The story, reported in Japan's Asahi, that the Japanese government would be willing to float a $4 billion loan to cover half the cost of a D.C.-Baltimore "super-maglev" that would cut travel time between the two cities to 15 minutes is very cool.
The only problem is there's no way you could build a D.C.-Baltimore maglev for that kind of money. New York's Metropolitan Transportation Authority is building a tunnel that would let Long Island Railroad trains go to Grand Central Station and that costs $8.76 billion. Amtrak wants $7 billion to renovate Union Station. The Silver Line of D.C. Metro going from suburban Virginia to Dulles Airport is costing $6.8 billion.

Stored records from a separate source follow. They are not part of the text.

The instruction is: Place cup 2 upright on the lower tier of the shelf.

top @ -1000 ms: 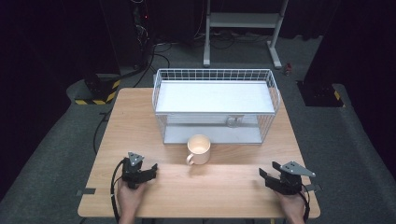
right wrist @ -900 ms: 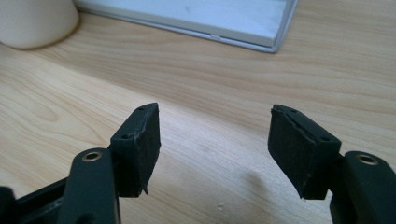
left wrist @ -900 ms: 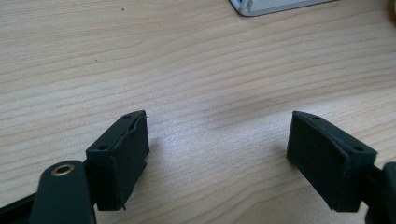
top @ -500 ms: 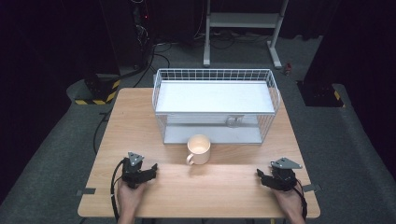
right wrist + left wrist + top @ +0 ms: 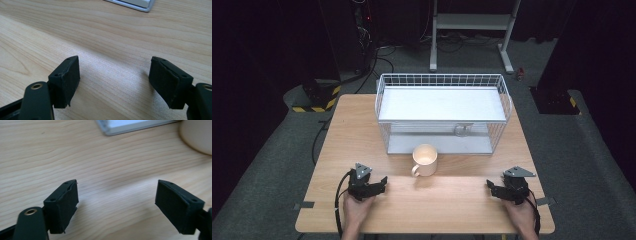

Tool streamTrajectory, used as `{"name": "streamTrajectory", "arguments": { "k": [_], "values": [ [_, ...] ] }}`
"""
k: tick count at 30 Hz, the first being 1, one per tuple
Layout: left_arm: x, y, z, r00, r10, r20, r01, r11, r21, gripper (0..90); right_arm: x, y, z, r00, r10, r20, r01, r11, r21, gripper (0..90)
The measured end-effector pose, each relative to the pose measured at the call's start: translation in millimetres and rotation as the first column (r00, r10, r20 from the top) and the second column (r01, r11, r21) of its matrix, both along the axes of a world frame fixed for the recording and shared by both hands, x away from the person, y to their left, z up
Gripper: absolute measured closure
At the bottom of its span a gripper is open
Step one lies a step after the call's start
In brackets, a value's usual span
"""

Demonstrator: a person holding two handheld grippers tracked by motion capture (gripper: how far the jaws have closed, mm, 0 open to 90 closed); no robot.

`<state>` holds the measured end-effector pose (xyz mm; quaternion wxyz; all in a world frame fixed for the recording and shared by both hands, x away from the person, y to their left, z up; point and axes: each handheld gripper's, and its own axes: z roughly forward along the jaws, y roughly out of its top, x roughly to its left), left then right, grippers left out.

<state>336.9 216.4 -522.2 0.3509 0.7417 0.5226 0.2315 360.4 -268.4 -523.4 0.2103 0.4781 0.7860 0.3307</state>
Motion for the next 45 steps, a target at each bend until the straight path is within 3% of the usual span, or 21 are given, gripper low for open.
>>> {"name": "streamTrajectory", "arguments": {
  "k": [8, 15, 25, 36, 45],
  "values": [
    [-5.8, -16.9, -0.2, 0.9959, -0.087, -0.024, 0.087, 0.9961, -0.014, 14.2, -0.3, 0.3, 0.0, 1.0000, -0.004, 0.000, 0.004, 1.0000, 0.000, 25.1],
    [-11.6, -29.1, 3.4, 0.9921, -0.125, -0.006, 0.125, 0.9913, -0.043, 14.0, -0.3, 0.3, 0.0, 1.0000, -0.004, -0.001, 0.004, 1.0000, 0.000, 25.1],
    [-9.1, -53.2, 6.3, 0.9844, -0.176, 0.010, 0.176, 0.9840, -0.029, 13.1, -0.4, 0.5, 0.0, 1.0000, -0.005, -0.002, 0.005, 1.0000, 0.001, 25.1],
    [-2.4, -77.4, 13.5, 0.9755, -0.218, 0.032, 0.219, 0.9755, -0.024, 13.2, -0.5, 0.5, 0.0, 1.0000, -0.006, -0.001, 0.006, 1.0000, 0.001, 25.1],
    [12.6, -93.0, 16.4, 0.9779, -0.205, 0.038, 0.207, 0.9777, -0.038, 13.2, -0.6, 0.6, 0.0, 1.0000, -0.007, -0.001, 0.007, 1.0000, 0.001, 25.1]
  ]
}}
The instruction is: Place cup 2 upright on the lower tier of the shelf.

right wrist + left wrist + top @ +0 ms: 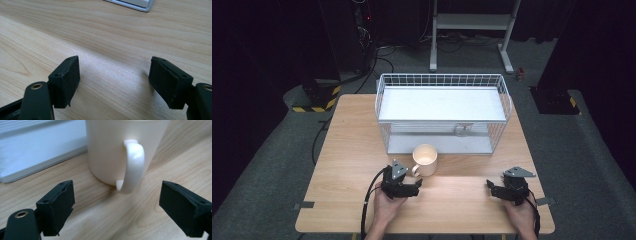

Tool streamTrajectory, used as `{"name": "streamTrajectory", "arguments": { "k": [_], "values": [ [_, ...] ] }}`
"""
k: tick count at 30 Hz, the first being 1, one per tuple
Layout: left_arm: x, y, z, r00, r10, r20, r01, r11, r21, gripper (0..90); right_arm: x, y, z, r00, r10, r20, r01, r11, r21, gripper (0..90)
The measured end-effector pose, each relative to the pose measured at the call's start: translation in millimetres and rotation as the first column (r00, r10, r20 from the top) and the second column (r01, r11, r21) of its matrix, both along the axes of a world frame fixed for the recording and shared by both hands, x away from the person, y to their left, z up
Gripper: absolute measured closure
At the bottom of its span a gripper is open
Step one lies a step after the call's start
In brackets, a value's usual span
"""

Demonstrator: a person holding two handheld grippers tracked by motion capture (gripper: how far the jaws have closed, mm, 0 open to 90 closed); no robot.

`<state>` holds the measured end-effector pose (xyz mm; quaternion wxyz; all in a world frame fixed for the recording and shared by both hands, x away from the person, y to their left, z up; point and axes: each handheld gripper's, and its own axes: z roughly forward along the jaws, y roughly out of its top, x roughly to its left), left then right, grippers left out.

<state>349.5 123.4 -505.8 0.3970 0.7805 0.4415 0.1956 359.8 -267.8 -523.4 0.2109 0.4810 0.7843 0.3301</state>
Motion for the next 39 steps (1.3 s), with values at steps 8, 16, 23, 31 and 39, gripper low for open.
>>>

Now let's be clear—these civil engineering costs in the United States are totally insane and way out of line with what other developed countries manage to achieve. Reform of the issues at the root of these sky-high costs ought to be a high priority. But the issues appear to me to be fairly deep, tied to the nature of the common law legal system, the craft union tradition in American labor, relatively weak central government, etc. Until something is actually done to fix this stuff, the various versions of maglev dreams are just dreams. Given the actual structure of American civil engineering costs, many fewer projects pass a cost-benefit test than would be true if we had French, Spanish, or Japanese construction costs.
UPDATE—January 9: The people behind The Northeast Maglev project point out that they've always offered a $10 billion estimate of the cost of the Baltimore-DC leg. That's perhaps more realistic.